True the Vote only looked at certain counties within five swing states: Arizona, Georgia, Pennsylvania, Michigan and Wisconsin. Using the criteria of 10 dropboxes and 5 stash houses, they identified only the worse of the offenders. The fraud is potentially much, much bigger.
We learn that it is always and everywhere indisputably illegal to pay anyone for a ballot. Whistleblowers described how traffickers in nursing facilities appropriated or forged the ballots for people who were legally incompetent to vote. Did you know that a mail-in ballot probably went to your old addresses, as the Democrat party agitated for universal mail-in balloting in 2020? I had to wonder if COVID was created for just this purpose. Ballot harvesters target places like college dorms, apartment complexes and nursing facilities, places where people establish an address for only a short time. That leaves large numbers of ballots undeliverable to the proper person.

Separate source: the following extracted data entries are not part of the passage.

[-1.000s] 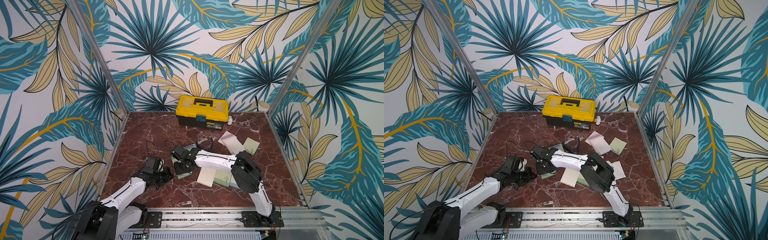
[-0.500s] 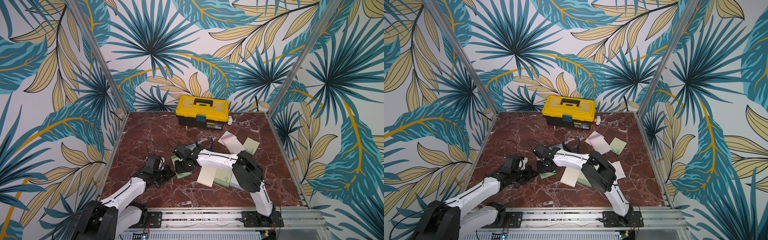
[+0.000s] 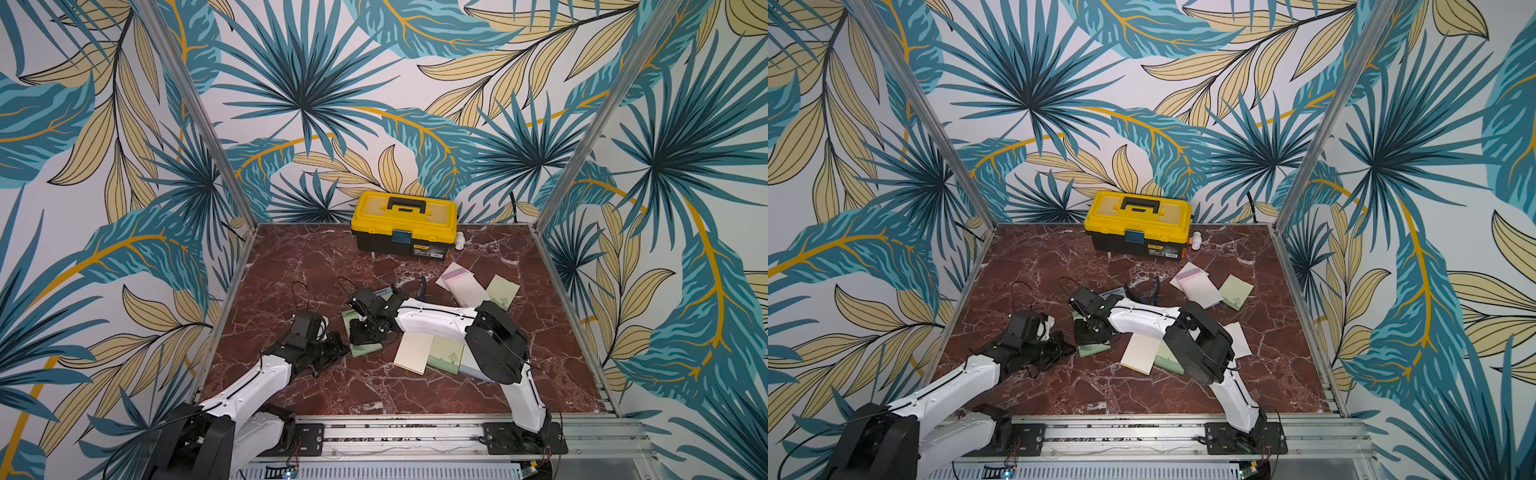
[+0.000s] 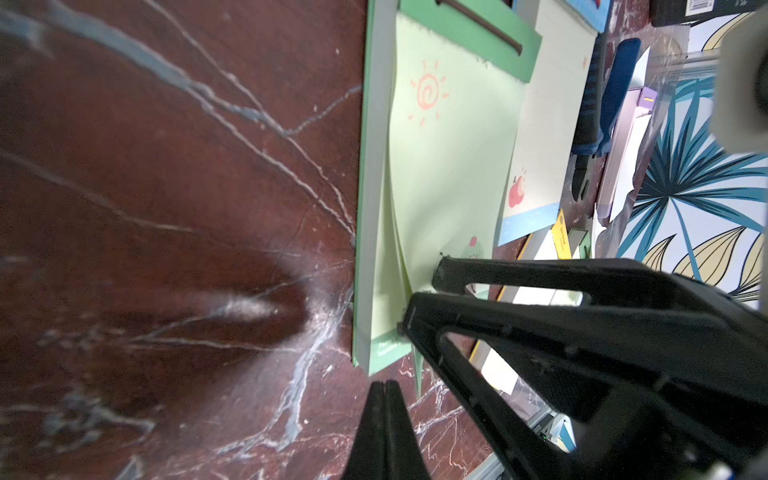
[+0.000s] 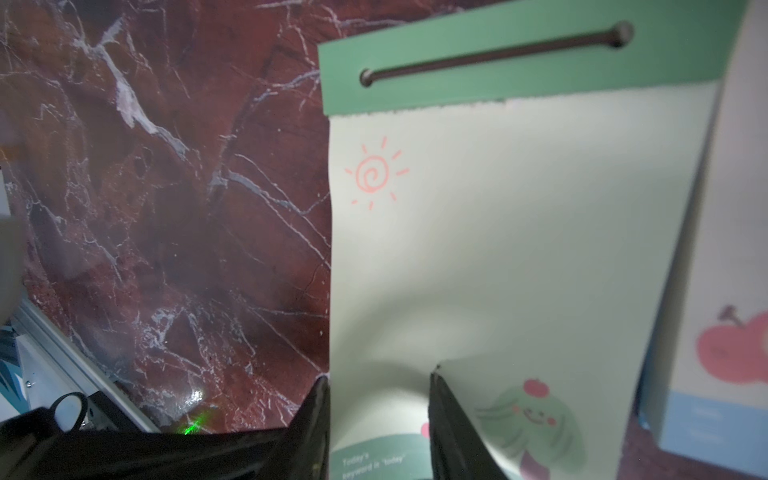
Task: Tear off pages from different memo pads
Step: Pick up the memo pad from the center of the board.
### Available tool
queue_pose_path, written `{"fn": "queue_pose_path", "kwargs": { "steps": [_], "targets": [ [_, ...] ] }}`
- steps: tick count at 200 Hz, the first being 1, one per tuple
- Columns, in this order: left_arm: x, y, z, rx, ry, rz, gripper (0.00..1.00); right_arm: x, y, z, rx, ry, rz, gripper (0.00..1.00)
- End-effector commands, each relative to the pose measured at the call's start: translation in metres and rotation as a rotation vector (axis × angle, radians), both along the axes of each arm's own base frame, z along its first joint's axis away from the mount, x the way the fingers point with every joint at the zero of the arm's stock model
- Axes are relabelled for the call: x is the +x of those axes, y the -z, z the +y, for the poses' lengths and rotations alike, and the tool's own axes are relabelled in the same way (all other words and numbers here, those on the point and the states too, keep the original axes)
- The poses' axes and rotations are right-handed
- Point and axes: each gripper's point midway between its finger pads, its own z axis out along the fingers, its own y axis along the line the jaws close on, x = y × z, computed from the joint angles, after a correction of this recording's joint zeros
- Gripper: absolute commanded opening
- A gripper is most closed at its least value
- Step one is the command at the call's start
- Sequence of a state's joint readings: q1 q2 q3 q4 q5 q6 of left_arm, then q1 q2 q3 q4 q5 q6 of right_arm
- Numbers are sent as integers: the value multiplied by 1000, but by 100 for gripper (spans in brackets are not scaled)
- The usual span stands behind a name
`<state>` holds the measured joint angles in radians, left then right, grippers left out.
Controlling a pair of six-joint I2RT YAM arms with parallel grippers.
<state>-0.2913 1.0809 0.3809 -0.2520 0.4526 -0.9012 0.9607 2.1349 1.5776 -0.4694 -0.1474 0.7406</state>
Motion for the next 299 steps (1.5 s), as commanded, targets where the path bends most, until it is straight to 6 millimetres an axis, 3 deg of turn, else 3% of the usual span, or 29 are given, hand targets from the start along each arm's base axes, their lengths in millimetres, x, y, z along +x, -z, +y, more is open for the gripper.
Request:
{"fn": "queue_pose_path", "kwargs": {
  "steps": [1, 299],
  "targets": [
    [3, -3, -1, 7, 10, -23, 0, -11, 23, -14, -52, 7, 52, 40],
    [9, -7, -3, 20, 16, -27, 0, -11, 24, -12, -33, 10, 64, 38]
  ]
}}
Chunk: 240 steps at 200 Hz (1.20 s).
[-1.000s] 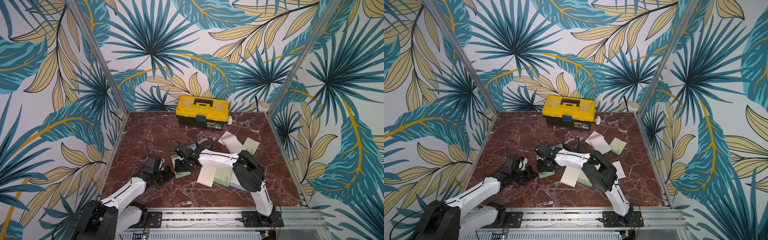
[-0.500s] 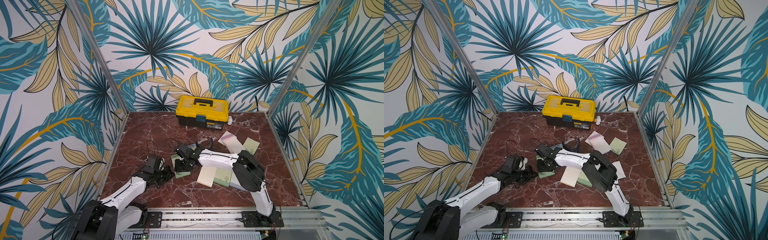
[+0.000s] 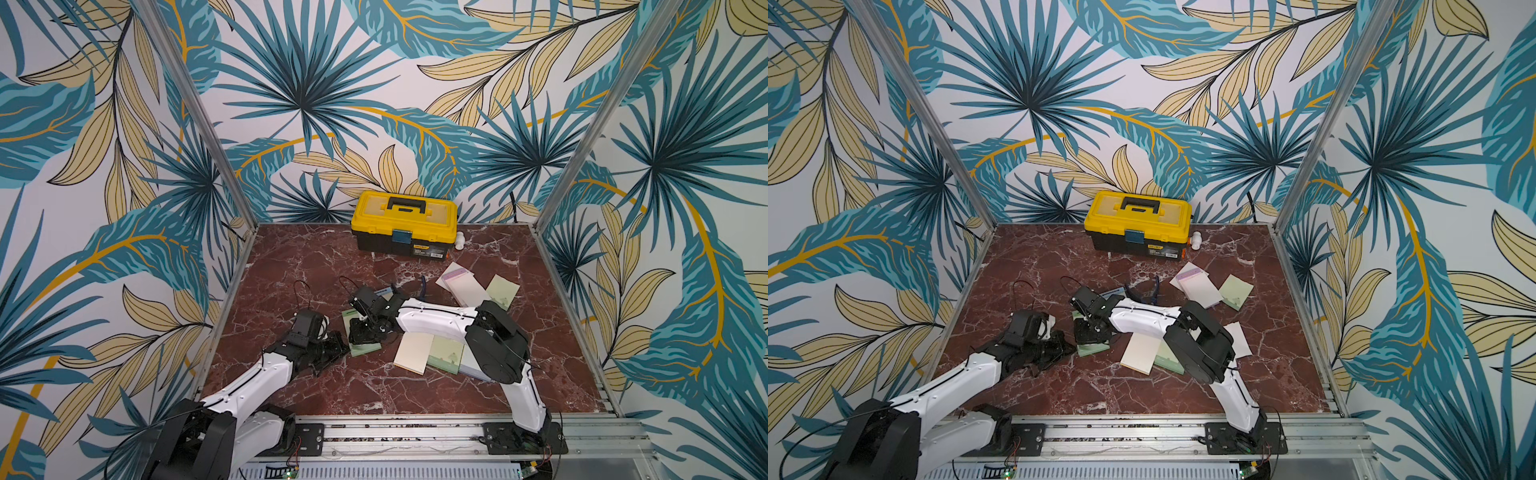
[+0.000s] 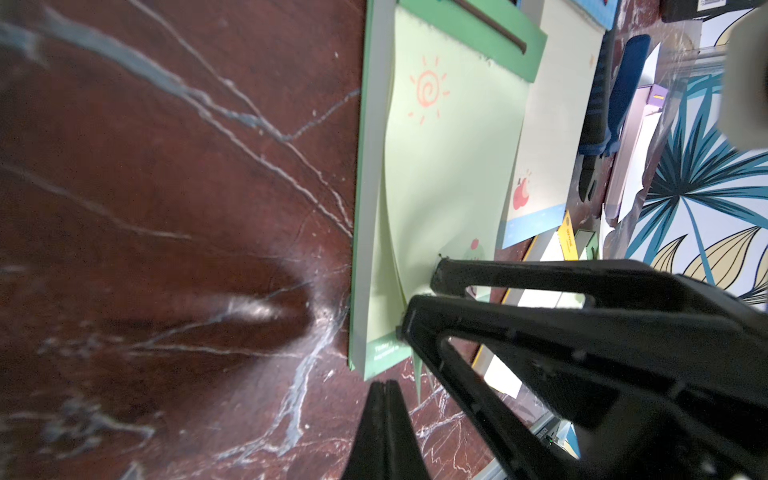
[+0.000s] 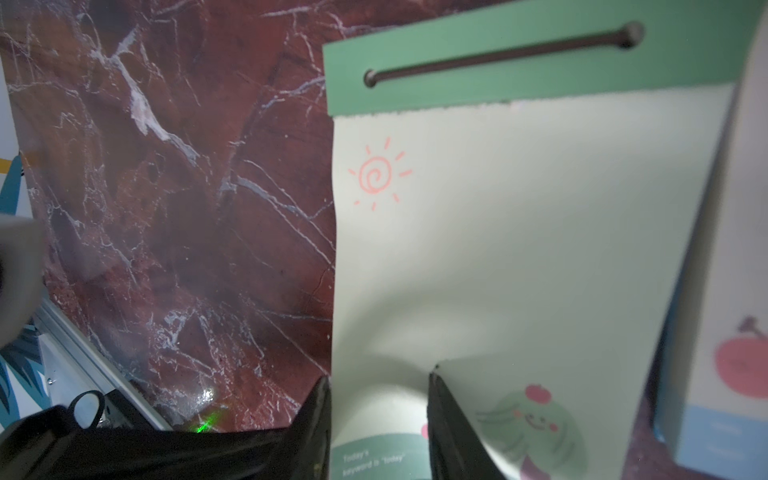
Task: Tear off pages from different memo pads
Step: Pick up the memo pad from the center of the board.
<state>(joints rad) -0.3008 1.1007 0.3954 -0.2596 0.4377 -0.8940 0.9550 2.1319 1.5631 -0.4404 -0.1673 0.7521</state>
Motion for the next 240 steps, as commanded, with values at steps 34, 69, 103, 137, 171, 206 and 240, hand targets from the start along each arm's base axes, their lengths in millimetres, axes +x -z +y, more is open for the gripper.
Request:
{"fn": "queue_pose_path", "kwargs": {
  "steps": [34, 69, 103, 137, 171, 206, 240],
  "targets": [
    [8, -8, -3, 1, 11, -30, 0, -12, 24, -14, -59, 0, 55, 38],
    [8, -9, -4, -1, 10, -30, 0, -13, 25, -14, -58, 0, 60, 39],
    [7, -9, -3, 3, 12, -29, 0, -12, 25, -13, -53, 2, 60, 39],
    [7, -9, -3, 2, 11, -28, 0, -13, 26, -13, -56, 0, 63, 39],
    [7, -10, -5, -6, 13, -29, 0, -13, 26, -13, -53, 0, 64, 39],
    [8, -17, -6, -16, 12, -45, 0, -14, 26, -13, -54, -1, 66, 39],
    [1, -16, -4, -6, 10, -30, 0, -13, 26, -12, -51, 0, 66, 39]
  ]
}}
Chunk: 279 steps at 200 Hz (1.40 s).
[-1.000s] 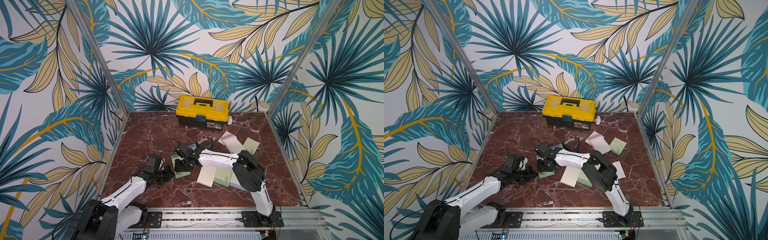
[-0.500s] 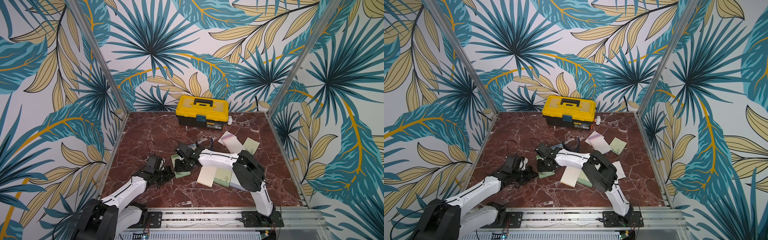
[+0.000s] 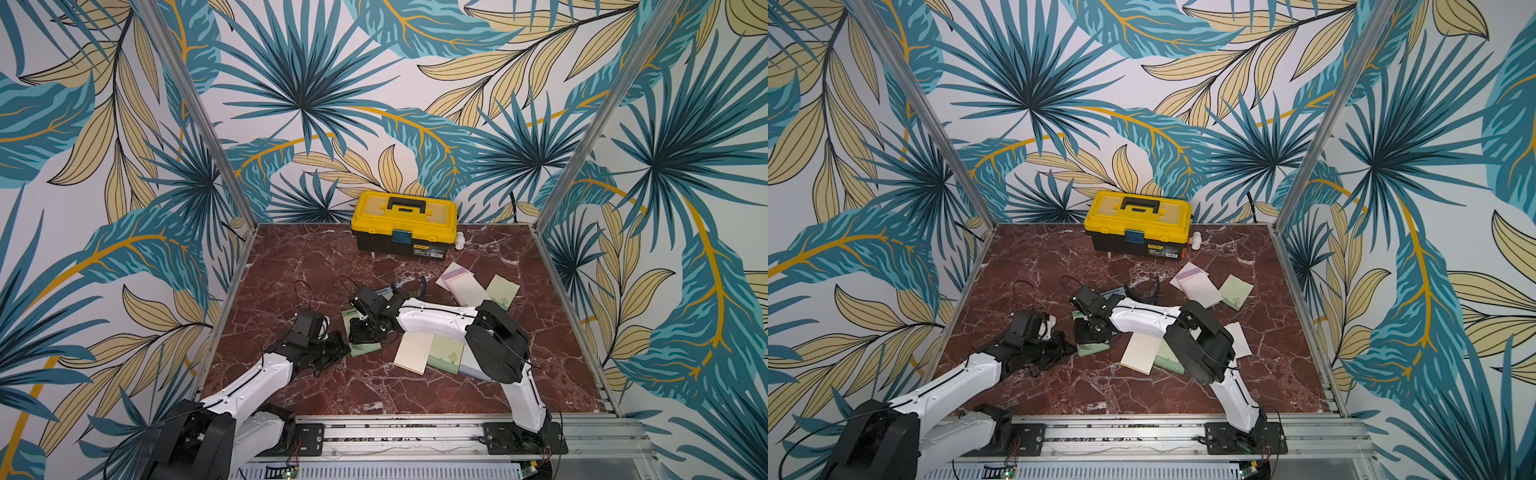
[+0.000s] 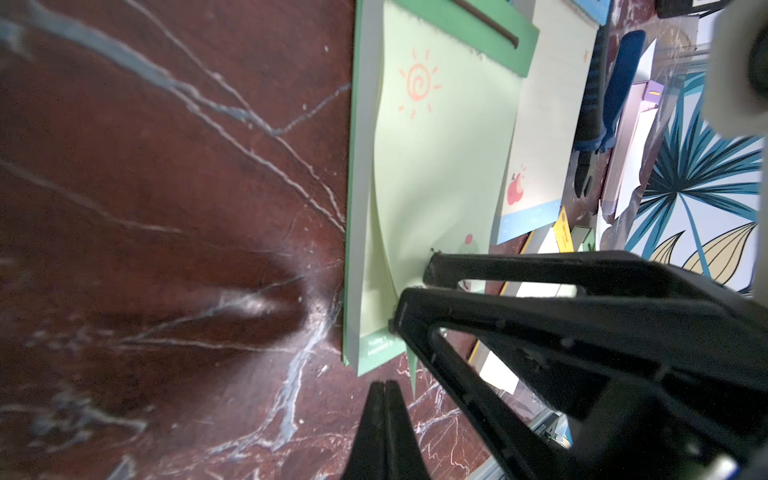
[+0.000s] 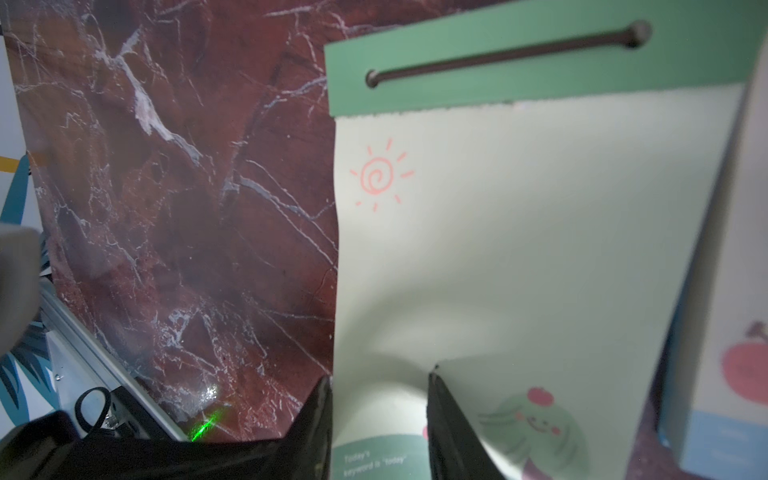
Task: Tear off pages from different memo pads
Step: Pick up the memo pad from the center of the board.
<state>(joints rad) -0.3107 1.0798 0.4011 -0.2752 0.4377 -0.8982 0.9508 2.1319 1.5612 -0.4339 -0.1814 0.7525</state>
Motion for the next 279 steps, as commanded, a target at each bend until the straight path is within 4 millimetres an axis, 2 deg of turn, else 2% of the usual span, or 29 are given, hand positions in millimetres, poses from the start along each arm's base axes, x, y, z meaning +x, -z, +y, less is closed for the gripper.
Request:
{"fn": "queue_pose_path", "kwargs": {
  "steps": [1, 221, 279],
  "targets": [
    [2, -11, -1, -1, 4, -22, 0, -14, 26, -13, -62, 2, 58, 39],
    [2, 1, 0, 18, -2, 2, 0, -14, 27, -13, -59, -1, 60, 37],
    [12, 3, -10, -23, 4, -12, 0, -13, 26, -13, -59, 2, 57, 35]
  ]
}}
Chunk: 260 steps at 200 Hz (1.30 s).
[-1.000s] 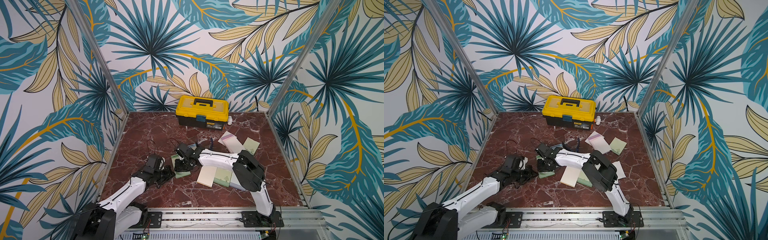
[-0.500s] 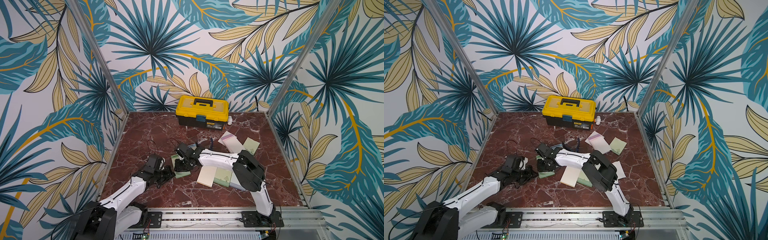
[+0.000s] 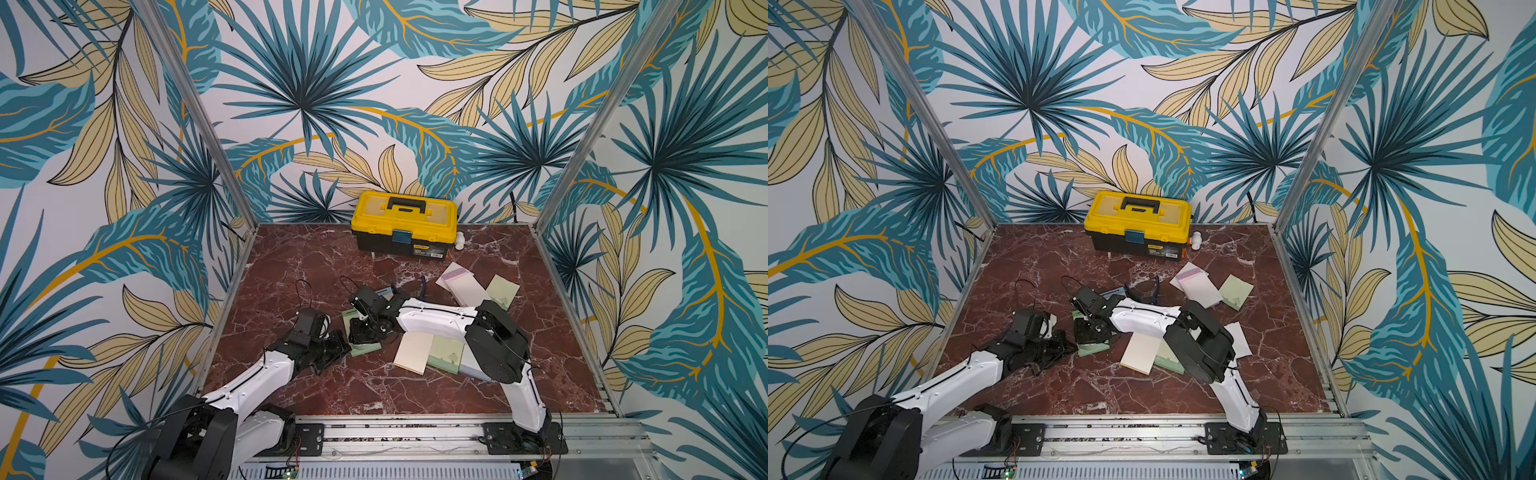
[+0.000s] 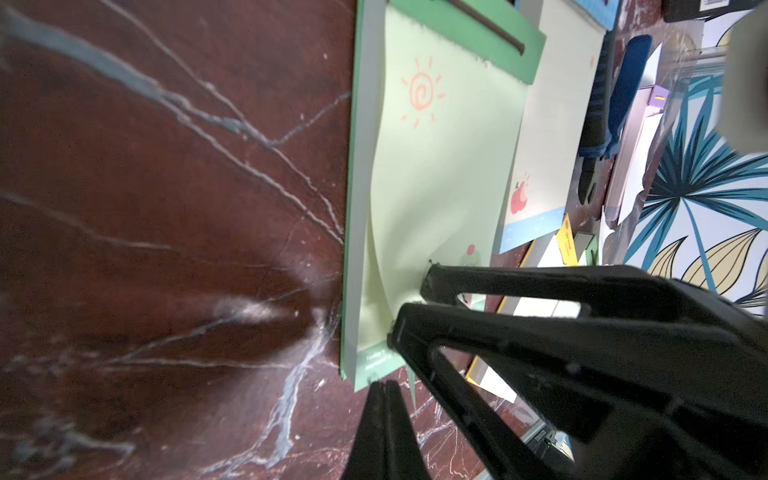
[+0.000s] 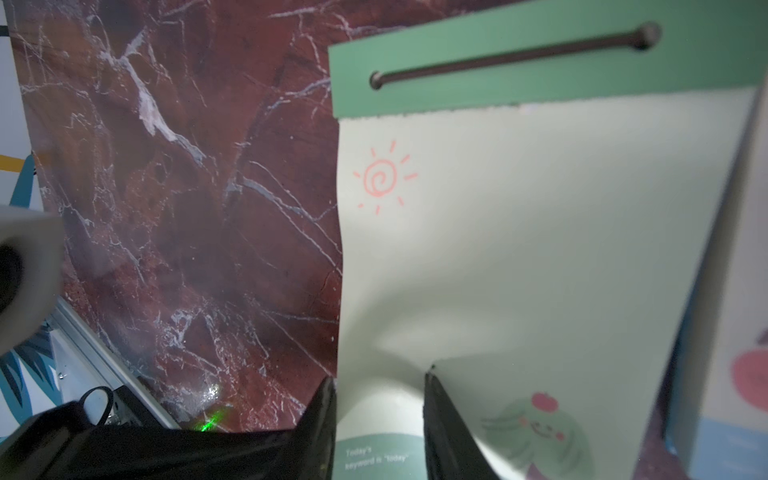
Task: Tear off pages from different memo pads
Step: Pick up the memo pad from the center of the board.
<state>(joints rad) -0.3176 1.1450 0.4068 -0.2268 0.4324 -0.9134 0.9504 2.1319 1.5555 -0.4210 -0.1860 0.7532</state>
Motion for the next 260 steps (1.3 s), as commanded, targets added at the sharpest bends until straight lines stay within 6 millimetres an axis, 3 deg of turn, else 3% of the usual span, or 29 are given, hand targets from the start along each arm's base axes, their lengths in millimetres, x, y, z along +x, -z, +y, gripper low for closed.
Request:
{"fn": "queue_pose_path", "kwargs": {
  "steps": [1, 79, 194, 232, 260],
  "targets": [
    [6, -4, -7, -24, 12, -29, 0, -14, 25, -14, -67, 2, 57, 35],
    [11, -3, -10, -29, 1, -41, 0, -12, 20, -14, -53, 6, 45, 29],
    [12, 5, -14, -25, 8, -28, 0, -16, 21, -14, -45, -21, 60, 11],
    [10, 6, -12, -16, 11, -26, 0, -17, 14, -9, -19, -39, 55, 0],
    [8, 3, -11, -8, 20, -31, 0, -18, 7, -8, -11, -53, 46, 0]
  ]
}}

I guess I thought there was a mechanism in place to purge me from the voter rolls of my former addresses, but apparently not. This is a solid steel reason to go back to in-person voting. There could still be cheating, but it would be much more difficult.
One caveat to the overwhelming conclusion that Trump won the election is that legal proof was not shown that all the fraudulent ballots were marked for Biden. Anyone with a lick of sense knows they were, but it’s not provable by the movie. I would think that identification and investigation of the non-profit stash houses where the ballots were distributed to the mules would provide that evidence, but perhaps that is part of the marathon effort that True The Vote has pledged.
“2000 Mules” presents the mere tip of the iceberg, and makes any thinking person want to know more about that electronic evidence. Then we all have the task of motivating law enforcement to take action on it.
The movie was set to detonate on Monday night, but suddenly, thanks to the Roe leak, no one was listening. Strange, that. But the evidence is there nevertheless. The criminals only got a reprieve, not a pardon. Go watch the movie and be a part of justice unfolding.